Copy every line from the records below that holds the word "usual".

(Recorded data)
^^^^

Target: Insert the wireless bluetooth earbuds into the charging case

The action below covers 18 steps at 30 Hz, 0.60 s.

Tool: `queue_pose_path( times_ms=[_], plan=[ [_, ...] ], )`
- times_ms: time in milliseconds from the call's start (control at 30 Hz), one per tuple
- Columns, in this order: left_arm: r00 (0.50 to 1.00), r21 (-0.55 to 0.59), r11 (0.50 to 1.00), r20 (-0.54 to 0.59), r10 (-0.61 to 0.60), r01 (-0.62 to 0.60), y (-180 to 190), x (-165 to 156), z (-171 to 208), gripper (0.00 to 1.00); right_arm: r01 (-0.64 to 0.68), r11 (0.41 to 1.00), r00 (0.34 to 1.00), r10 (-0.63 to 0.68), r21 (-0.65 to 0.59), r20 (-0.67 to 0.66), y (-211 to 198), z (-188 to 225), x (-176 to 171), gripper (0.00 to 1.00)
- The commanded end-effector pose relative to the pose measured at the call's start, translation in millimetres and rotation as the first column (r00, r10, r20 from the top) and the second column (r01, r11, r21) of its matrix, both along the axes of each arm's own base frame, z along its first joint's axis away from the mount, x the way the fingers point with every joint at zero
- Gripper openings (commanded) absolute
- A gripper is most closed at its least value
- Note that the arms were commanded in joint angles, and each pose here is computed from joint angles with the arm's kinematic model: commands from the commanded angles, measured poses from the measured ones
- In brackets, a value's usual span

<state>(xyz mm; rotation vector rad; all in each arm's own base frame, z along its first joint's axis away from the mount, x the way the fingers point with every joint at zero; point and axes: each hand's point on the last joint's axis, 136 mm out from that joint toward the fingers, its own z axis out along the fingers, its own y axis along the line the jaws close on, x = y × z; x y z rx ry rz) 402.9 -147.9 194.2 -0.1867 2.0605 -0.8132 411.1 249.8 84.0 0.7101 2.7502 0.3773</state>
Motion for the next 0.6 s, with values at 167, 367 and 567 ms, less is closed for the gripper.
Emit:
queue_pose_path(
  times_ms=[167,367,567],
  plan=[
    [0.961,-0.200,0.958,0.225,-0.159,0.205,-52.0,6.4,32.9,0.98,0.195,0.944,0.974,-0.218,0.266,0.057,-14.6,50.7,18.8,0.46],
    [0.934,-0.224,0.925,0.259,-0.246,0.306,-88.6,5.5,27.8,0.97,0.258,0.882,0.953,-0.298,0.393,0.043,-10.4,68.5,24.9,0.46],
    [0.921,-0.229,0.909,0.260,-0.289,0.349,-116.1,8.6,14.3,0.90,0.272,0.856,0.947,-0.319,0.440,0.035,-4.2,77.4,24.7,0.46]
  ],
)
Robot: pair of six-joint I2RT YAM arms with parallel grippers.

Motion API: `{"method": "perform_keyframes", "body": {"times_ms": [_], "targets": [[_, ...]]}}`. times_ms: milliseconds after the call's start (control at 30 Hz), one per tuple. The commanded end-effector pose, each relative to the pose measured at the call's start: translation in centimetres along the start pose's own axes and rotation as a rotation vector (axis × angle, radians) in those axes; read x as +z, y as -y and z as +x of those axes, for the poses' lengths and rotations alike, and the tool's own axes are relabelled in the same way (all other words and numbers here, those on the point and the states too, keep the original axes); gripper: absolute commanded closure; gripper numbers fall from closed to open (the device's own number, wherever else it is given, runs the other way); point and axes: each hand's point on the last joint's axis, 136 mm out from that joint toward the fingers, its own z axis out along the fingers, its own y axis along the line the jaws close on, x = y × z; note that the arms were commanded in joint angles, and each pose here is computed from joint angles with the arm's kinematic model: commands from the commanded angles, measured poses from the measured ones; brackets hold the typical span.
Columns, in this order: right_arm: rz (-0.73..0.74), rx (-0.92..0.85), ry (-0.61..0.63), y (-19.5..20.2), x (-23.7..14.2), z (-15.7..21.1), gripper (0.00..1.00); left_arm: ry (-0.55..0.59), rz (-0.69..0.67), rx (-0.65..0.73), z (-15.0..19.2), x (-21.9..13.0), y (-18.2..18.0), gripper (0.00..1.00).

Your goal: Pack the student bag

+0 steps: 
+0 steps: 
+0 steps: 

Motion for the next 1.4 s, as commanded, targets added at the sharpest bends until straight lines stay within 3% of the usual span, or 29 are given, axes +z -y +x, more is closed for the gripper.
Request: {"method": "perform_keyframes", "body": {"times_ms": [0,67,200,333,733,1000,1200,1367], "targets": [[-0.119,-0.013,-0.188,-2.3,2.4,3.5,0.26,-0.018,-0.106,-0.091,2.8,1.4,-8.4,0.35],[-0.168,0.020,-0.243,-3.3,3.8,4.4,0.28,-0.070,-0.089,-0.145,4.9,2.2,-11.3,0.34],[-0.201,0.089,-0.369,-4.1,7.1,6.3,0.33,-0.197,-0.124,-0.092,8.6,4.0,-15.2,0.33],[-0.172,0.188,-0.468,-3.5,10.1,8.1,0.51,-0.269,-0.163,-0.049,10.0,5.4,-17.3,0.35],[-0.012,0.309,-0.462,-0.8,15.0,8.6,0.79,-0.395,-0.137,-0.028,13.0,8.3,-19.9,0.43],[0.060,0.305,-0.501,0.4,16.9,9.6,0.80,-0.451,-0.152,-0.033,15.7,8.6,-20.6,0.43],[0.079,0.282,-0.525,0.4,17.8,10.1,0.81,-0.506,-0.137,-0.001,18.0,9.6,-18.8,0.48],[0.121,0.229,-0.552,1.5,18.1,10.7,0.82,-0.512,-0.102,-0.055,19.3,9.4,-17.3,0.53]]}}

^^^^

Answer to this task:
- In brackets, a value's usual span
Motion for the next 1.4 s, as commanded, targets added at the sharpest bends until straight lines stay within 3% of the usual span, or 29 are given, axes +z -y +x, more is closed for the gripper.

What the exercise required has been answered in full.